**Exercise brief**
The response must contain the complete data, printed exactly.
Data provided section start
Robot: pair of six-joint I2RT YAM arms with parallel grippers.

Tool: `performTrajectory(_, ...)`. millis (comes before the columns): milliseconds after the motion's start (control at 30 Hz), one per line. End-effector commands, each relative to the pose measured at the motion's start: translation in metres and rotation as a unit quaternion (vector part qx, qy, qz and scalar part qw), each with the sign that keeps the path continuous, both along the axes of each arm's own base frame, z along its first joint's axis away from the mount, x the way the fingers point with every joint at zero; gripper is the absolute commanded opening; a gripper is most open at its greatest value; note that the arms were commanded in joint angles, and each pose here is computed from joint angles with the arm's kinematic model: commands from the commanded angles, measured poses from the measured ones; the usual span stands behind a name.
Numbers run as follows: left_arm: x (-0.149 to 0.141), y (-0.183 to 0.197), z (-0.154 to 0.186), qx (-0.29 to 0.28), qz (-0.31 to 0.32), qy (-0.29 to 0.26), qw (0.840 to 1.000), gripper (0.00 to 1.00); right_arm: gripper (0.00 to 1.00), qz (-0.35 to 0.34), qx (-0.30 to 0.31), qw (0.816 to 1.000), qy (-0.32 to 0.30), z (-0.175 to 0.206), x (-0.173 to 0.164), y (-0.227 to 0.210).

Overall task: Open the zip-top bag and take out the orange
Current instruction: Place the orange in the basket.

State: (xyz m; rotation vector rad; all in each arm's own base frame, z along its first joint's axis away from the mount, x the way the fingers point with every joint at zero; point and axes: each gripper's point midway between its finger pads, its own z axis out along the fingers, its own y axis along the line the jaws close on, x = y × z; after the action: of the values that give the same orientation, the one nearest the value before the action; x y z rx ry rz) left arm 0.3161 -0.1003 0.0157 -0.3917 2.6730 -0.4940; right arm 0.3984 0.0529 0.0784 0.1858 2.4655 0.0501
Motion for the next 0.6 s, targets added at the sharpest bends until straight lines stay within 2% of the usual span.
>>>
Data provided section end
**Output of the task**
Robot: pair of six-joint I2RT YAM arms with parallel grippers.

Tool: `performTrajectory(_, ...)`. millis (comes before the columns): milliseconds after the motion's start (control at 30 Hz), one per line. End-effector commands, each relative to the pose measured at the motion's start: translation in metres and rotation as a unit quaternion (vector part qx, qy, qz and scalar part qw), each with the sign that keeps the path continuous, both along the axes of each arm's own base frame, z along its first joint's axis away from the mount, x the way the fingers point with every joint at zero; gripper is the absolute commanded opening; a gripper is most open at its greatest value; note that the arms were commanded in joint angles, and each pose here is computed from joint angles with the arm's kinematic model: commands from the commanded angles, measured poses from the measured ones; the usual span stands behind a name.
Numbers run as follows: left_arm: x (-0.149 to 0.141), y (-0.183 to 0.197), z (-0.154 to 0.186), qx (-0.29 to 0.28), qz (-0.31 to 0.32), qy (-0.29 to 0.26), qw (0.840 to 1.000), gripper (0.00 to 1.00); right_arm: gripper (0.00 to 1.00), qz (-0.35 to 0.34), qx (-0.30 to 0.31), qw (0.816 to 1.000), qy (-0.32 to 0.30), z (-0.175 to 0.206), x (-0.173 to 0.164), y (-0.227 to 0.210).

Overall task: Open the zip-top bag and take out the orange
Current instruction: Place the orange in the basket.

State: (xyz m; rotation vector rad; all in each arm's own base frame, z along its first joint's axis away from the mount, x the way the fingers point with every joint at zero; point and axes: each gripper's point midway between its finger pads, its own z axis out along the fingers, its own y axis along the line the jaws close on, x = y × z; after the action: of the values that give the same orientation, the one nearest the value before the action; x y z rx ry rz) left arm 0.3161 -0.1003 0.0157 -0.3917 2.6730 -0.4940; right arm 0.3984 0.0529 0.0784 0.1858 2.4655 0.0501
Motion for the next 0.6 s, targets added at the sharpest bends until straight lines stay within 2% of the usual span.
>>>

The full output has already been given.